Our ML-driven AEP model accurately identifies NID cases using clinical notes, thereby enhancing efficiency in NID research and cohort generation. Future studies incorporating multiple EHRs are needed to ensure generalizability.

Authors/Disclosures
Arjun Singh, MBBS (MGH)
PRESENTER
Dr. Singh has nothing to disclose.
Marta Fernandes (Massachusetts General Hospital) Marta Fernandes has nothing to disclose.
Haoqi Sun, PhD (Massachusetts General Hospital) Dr. Sun has nothing to disclose.
Carson M. Quinn, MD (Mass General Brigham) Dr. Quinn has nothing to disclose.
George K. Harrold, MD (Brigham and Women's Hospital) Dr. Harrold has nothing to disclose.
Rebecca L. Gillani, MD (Massachusetts General Hospital) The institution of Dr. Gillani has received research support from The Phyllis and Jerome Lyle Rappaport Foundation. The institution of Dr. Gillani has received research support from McCourt Foundation . The institution of Dr. Gillani has received research support from Roche.
Sarah Turbett (MGH) An immediate family member of Sarah Turbett has received personal compensation for serving as an employee of Analysis Group Inc. Sarah Turbett has received personal compensation in the range of $0-$499 for serving as a Consultant for CarbX. Sarah Turbett has received research support from SeLux Diagnostics.
Sudeshna Das (MGH) No disclosure on file
M. B. Westover, MD, PhD (MGH) Dr. Westover has received personal compensation in the range of $50,000-$99,999 for serving as a Consultant for Beacon Biosignals. Dr. Westover has stock in Beacon Biosignals. The institution of Dr. Westover has received research support from NIH. Dr. Westover has received publishing royalties from a publication relating to health care. Dr. Westover has a non-compensated relationship as a cofounder with Beacon Biosignals that is relevant to AAN interests or activities.

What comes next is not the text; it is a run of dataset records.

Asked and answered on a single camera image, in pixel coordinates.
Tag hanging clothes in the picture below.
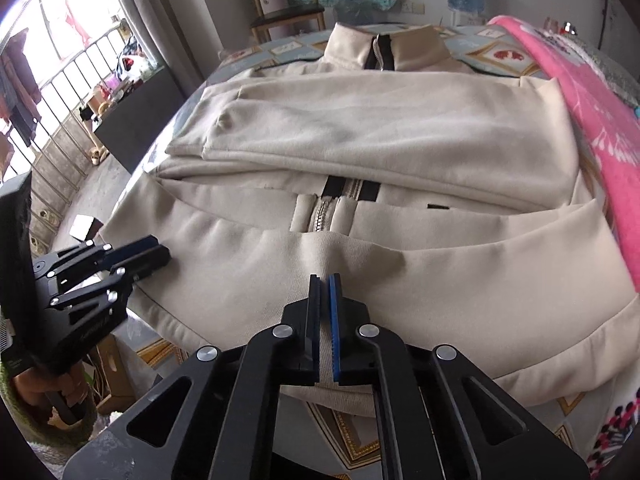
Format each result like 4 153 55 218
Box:
0 30 45 147

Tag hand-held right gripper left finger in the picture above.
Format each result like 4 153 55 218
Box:
62 274 321 480

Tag large cardboard box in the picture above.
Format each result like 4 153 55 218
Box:
87 334 142 413

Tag small cardboard box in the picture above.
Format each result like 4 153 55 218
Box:
69 214 104 242

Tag silver quilted mat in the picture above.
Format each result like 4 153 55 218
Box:
565 30 640 107

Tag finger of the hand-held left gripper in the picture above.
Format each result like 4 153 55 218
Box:
50 268 144 324
32 235 173 286

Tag grey curtain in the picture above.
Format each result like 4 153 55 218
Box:
107 0 221 78

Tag beige zip jacket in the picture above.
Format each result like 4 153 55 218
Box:
100 22 640 418

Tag wooden chair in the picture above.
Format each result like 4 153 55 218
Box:
243 0 327 43

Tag pink printed blanket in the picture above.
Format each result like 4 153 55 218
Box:
487 15 640 480

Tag window railing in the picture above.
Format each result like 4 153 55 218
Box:
0 25 166 246

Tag person's left hand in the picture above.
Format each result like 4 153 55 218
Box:
12 360 96 428

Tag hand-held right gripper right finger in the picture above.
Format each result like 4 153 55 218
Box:
327 273 591 480

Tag dark grey counter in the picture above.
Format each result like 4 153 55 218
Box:
94 67 190 175

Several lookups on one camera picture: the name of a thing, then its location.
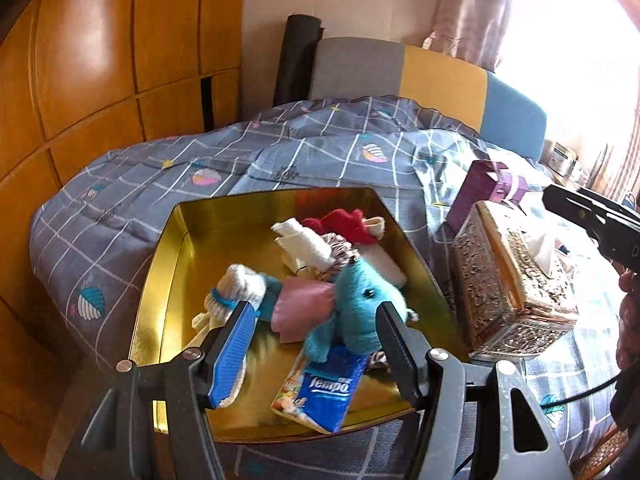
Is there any gold metal tray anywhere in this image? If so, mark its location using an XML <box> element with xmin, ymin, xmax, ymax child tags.
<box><xmin>127</xmin><ymin>187</ymin><xmax>471</xmax><ymax>443</ymax></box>

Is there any ornate metallic tissue box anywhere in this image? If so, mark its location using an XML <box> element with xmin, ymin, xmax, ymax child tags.
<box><xmin>452</xmin><ymin>200</ymin><xmax>581</xmax><ymax>361</ymax></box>

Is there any red knit sock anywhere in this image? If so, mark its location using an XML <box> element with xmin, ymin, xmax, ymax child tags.
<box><xmin>301</xmin><ymin>208</ymin><xmax>386</xmax><ymax>246</ymax></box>

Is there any purple gift box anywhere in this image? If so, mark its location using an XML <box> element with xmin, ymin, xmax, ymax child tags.
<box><xmin>445</xmin><ymin>160</ymin><xmax>531</xmax><ymax>231</ymax></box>

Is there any white tissue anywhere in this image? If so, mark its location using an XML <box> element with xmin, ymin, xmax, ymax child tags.
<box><xmin>520</xmin><ymin>230</ymin><xmax>556</xmax><ymax>261</ymax></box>

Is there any knit sock with blue stripe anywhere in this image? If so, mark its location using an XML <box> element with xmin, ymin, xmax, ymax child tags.
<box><xmin>204</xmin><ymin>263</ymin><xmax>273</xmax><ymax>321</ymax></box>

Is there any grey checked printed quilt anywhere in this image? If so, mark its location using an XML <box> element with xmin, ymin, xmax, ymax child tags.
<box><xmin>30</xmin><ymin>95</ymin><xmax>640</xmax><ymax>480</ymax></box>

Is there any zebra patterned fabric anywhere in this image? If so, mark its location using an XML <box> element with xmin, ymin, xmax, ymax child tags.
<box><xmin>367</xmin><ymin>350</ymin><xmax>396</xmax><ymax>373</ymax></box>

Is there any striped fabric scrunchie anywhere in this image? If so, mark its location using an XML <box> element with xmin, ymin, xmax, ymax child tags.
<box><xmin>310</xmin><ymin>232</ymin><xmax>361</xmax><ymax>281</ymax></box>

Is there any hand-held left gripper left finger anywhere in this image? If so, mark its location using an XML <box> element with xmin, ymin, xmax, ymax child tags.
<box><xmin>55</xmin><ymin>301</ymin><xmax>261</xmax><ymax>480</ymax></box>

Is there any pink patterned curtain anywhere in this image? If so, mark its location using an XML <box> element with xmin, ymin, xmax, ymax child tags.
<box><xmin>592</xmin><ymin>125</ymin><xmax>640</xmax><ymax>208</ymax></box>
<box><xmin>422</xmin><ymin>0</ymin><xmax>521</xmax><ymax>71</ymax></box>

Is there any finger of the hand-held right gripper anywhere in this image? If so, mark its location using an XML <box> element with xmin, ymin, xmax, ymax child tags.
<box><xmin>542</xmin><ymin>184</ymin><xmax>640</xmax><ymax>267</ymax></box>

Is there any black cable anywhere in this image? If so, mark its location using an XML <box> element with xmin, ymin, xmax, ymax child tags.
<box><xmin>537</xmin><ymin>377</ymin><xmax>623</xmax><ymax>408</ymax></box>

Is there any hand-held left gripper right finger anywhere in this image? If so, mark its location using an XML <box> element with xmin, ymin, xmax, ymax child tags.
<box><xmin>376</xmin><ymin>301</ymin><xmax>576</xmax><ymax>480</ymax></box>

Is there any person's right hand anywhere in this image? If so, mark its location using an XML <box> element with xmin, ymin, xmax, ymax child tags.
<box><xmin>616</xmin><ymin>269</ymin><xmax>640</xmax><ymax>376</ymax></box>

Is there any grey yellow blue headboard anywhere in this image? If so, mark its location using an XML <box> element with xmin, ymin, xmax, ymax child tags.
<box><xmin>307</xmin><ymin>37</ymin><xmax>548</xmax><ymax>161</ymax></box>

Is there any black rolled mat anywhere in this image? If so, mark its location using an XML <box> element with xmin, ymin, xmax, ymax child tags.
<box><xmin>272</xmin><ymin>14</ymin><xmax>325</xmax><ymax>107</ymax></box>

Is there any cream ribbed sock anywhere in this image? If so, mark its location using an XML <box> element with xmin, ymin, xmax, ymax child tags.
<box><xmin>271</xmin><ymin>217</ymin><xmax>333</xmax><ymax>281</ymax></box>

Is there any wooden wardrobe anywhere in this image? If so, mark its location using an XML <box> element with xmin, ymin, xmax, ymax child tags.
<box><xmin>0</xmin><ymin>0</ymin><xmax>246</xmax><ymax>480</ymax></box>

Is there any blue tissue pack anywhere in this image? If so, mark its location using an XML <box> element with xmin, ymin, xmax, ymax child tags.
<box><xmin>270</xmin><ymin>345</ymin><xmax>368</xmax><ymax>435</ymax></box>

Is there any teal plush elephant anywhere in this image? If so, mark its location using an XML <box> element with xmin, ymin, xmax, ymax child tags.
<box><xmin>260</xmin><ymin>255</ymin><xmax>418</xmax><ymax>363</ymax></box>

Shibani S. Mukerji, MD, PhD (Massachusetts General Hospital) Dr. Mukerji has received personal compensation in the range of $500-$4,999 for serving as an Editor, Associate Editor, or Editorial Advisory Board Member for Dynamed. Dr. Mukerji has or had stock in Gilead Science.Dr. Mukerji has or had stock in Ranpack.Dr. Mukerji has or had stock in Snowflake. An immediate family member of Dr. Mukerji has or had stock in Amgen. The institution of Dr. Mukerji has received research support from NIH. The institution of Dr. Mukerji has received research support from Massachusetts General Hospital.